Horne Garnet, Ming-Lum Corey, Kirkpatrick Andrew W, Parker Robin L
Departments of Pathology & Laboratory Medicine, University of Calgary, and Calgary Laboratory Services, Calgary, Alberta, Canada.
Int J Surg Pathol. 2007 Apr;15(2):187-91. doi: 10.1177/1066896906295777.

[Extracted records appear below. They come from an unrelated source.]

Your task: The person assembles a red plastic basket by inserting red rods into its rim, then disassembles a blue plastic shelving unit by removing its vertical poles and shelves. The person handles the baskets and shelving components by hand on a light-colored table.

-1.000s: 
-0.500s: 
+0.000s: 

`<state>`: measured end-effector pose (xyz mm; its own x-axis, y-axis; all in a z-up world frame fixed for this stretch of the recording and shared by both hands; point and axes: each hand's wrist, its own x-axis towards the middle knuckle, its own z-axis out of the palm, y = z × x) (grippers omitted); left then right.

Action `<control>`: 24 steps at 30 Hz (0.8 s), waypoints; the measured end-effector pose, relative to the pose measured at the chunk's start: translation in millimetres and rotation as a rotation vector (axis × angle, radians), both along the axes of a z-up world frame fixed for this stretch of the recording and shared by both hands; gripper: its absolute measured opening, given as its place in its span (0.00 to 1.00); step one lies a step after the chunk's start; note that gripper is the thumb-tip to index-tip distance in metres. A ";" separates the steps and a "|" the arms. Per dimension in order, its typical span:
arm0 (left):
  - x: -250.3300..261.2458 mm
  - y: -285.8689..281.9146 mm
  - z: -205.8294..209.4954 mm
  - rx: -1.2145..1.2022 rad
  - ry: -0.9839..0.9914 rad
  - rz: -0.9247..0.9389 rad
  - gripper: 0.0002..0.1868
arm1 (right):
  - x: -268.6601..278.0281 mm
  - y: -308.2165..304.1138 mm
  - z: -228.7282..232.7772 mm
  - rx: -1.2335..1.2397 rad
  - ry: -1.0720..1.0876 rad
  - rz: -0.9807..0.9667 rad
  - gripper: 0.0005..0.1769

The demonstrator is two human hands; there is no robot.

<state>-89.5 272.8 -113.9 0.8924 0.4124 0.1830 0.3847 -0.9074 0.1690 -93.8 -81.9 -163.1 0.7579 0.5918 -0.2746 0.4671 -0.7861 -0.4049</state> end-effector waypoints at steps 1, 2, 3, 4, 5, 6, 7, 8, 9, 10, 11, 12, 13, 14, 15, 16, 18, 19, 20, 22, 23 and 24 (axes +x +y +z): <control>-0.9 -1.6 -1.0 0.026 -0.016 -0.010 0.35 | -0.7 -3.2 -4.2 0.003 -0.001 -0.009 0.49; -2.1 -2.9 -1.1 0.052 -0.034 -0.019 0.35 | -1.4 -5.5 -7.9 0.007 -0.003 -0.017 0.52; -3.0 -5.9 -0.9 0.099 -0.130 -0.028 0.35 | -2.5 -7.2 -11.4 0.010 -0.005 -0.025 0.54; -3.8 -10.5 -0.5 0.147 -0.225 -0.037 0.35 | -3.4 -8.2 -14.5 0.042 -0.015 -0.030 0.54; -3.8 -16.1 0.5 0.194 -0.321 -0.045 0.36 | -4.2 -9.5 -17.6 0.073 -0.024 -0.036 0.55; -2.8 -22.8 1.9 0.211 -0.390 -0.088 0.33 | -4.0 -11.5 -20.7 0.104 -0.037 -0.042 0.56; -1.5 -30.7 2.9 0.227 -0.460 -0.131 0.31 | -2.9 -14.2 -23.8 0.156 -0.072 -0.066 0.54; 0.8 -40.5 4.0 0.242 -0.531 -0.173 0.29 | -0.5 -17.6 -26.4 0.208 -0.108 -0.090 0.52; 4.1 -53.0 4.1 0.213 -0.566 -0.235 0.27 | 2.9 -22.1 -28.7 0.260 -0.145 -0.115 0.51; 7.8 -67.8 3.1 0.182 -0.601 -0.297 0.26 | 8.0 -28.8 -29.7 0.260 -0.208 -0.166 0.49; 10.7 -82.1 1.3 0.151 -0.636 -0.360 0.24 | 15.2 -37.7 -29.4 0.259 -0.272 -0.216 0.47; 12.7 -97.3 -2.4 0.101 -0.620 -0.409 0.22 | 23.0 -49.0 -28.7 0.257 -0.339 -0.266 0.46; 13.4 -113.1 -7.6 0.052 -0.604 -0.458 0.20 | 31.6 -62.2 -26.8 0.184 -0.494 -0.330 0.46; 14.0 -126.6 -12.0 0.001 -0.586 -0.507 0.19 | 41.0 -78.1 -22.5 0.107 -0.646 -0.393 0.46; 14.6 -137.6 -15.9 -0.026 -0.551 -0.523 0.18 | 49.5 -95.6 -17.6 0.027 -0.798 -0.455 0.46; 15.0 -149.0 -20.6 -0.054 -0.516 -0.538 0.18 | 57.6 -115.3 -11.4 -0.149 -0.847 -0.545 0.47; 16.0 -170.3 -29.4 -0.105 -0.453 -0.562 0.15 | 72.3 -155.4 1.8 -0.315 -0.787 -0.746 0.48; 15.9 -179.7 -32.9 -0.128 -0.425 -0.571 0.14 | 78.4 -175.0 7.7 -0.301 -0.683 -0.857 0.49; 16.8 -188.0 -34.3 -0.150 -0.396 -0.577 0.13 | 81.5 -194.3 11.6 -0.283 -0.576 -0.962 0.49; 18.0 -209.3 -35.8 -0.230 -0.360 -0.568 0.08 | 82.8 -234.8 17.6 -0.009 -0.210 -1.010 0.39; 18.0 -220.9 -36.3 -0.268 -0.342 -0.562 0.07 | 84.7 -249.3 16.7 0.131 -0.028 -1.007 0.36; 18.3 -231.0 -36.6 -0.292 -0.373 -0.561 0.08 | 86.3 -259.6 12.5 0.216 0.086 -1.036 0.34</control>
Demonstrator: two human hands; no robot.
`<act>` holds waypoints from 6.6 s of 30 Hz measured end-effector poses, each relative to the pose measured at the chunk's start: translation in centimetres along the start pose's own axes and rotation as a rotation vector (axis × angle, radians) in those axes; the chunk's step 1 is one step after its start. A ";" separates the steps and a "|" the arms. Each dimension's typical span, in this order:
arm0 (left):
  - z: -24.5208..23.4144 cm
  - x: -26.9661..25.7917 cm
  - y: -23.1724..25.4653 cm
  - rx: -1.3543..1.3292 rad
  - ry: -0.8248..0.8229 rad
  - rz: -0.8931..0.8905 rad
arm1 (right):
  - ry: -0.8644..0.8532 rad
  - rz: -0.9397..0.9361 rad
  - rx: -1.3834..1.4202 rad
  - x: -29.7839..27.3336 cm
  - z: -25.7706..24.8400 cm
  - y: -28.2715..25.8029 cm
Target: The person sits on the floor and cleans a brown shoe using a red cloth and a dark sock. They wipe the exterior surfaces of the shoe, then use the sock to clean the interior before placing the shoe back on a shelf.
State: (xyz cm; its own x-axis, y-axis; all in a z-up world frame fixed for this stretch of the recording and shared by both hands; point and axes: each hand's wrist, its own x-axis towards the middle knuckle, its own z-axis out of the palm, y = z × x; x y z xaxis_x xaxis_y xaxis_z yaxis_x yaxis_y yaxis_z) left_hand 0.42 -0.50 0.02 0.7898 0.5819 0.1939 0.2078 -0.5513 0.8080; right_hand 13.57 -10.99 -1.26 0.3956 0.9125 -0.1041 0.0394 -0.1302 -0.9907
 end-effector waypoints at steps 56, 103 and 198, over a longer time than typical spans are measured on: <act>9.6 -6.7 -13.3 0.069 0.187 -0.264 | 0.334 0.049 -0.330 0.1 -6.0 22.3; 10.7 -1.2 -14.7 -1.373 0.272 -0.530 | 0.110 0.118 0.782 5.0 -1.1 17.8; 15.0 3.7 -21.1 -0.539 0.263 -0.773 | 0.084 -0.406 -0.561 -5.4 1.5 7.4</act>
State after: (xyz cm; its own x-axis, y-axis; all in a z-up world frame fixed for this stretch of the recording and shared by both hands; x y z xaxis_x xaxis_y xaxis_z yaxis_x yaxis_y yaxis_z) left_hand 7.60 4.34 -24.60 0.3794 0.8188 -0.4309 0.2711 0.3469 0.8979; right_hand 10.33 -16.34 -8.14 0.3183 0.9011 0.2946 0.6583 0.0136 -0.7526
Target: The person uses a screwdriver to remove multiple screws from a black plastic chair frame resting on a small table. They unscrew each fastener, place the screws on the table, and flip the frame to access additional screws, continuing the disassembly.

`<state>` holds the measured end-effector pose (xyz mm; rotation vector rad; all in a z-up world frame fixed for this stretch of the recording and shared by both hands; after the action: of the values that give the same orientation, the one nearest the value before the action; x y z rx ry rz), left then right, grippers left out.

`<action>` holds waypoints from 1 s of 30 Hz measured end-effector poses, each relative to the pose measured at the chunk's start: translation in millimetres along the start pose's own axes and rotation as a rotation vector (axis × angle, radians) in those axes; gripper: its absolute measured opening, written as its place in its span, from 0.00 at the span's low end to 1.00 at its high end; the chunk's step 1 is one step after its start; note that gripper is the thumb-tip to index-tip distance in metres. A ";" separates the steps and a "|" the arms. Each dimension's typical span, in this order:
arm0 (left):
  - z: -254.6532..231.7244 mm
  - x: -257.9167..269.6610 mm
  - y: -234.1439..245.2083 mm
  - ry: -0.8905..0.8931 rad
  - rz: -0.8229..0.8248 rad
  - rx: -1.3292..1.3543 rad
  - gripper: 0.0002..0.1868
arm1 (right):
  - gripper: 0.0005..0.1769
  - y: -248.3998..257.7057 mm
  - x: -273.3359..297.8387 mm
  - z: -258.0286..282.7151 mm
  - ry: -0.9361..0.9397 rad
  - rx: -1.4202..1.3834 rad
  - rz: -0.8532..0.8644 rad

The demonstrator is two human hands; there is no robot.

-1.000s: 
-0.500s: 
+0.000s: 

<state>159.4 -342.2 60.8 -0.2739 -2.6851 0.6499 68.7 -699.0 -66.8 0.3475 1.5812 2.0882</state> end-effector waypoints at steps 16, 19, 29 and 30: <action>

Gastric duplication cysts are rare congenital anomalies that are mostly discovered in children but can remain asymptomatic and undetected into adulthood. Malignant transformation in gastric duplications is extremely rare, with most reported cases being adenocarcinomas. Herein, the authors report the first case of a high-grade neuroendocrine carcinoma arising in a gastric duplication cyst in a 40-year-old Asian male. This case highlights that duplication cysts should be included in the differential diagnosis of cystic masses of the gastrointestinal tract in adult, as well as pediatric, patients and emphasizes the importance of complete surgical resection and meticulous pathologic examination of these congenital anomalies.
胃重复囊肿是罕见的先天性异常,大多在儿童期被发现,但也可能无症状,直至成年期仍未被发现。胃重复囊肿发生恶性转化极为罕见,大多数报道的病例为腺癌。在此,作者报告首例发生于一名40岁亚洲男性胃重复囊肿的高级别神经内分泌癌。该病例强调,在成人及儿童患者胃肠道囊性肿物的鉴别诊断中应考虑重复囊肿,并强调对这些先天性异常进行完整手术切除及细致病理检查的重要性。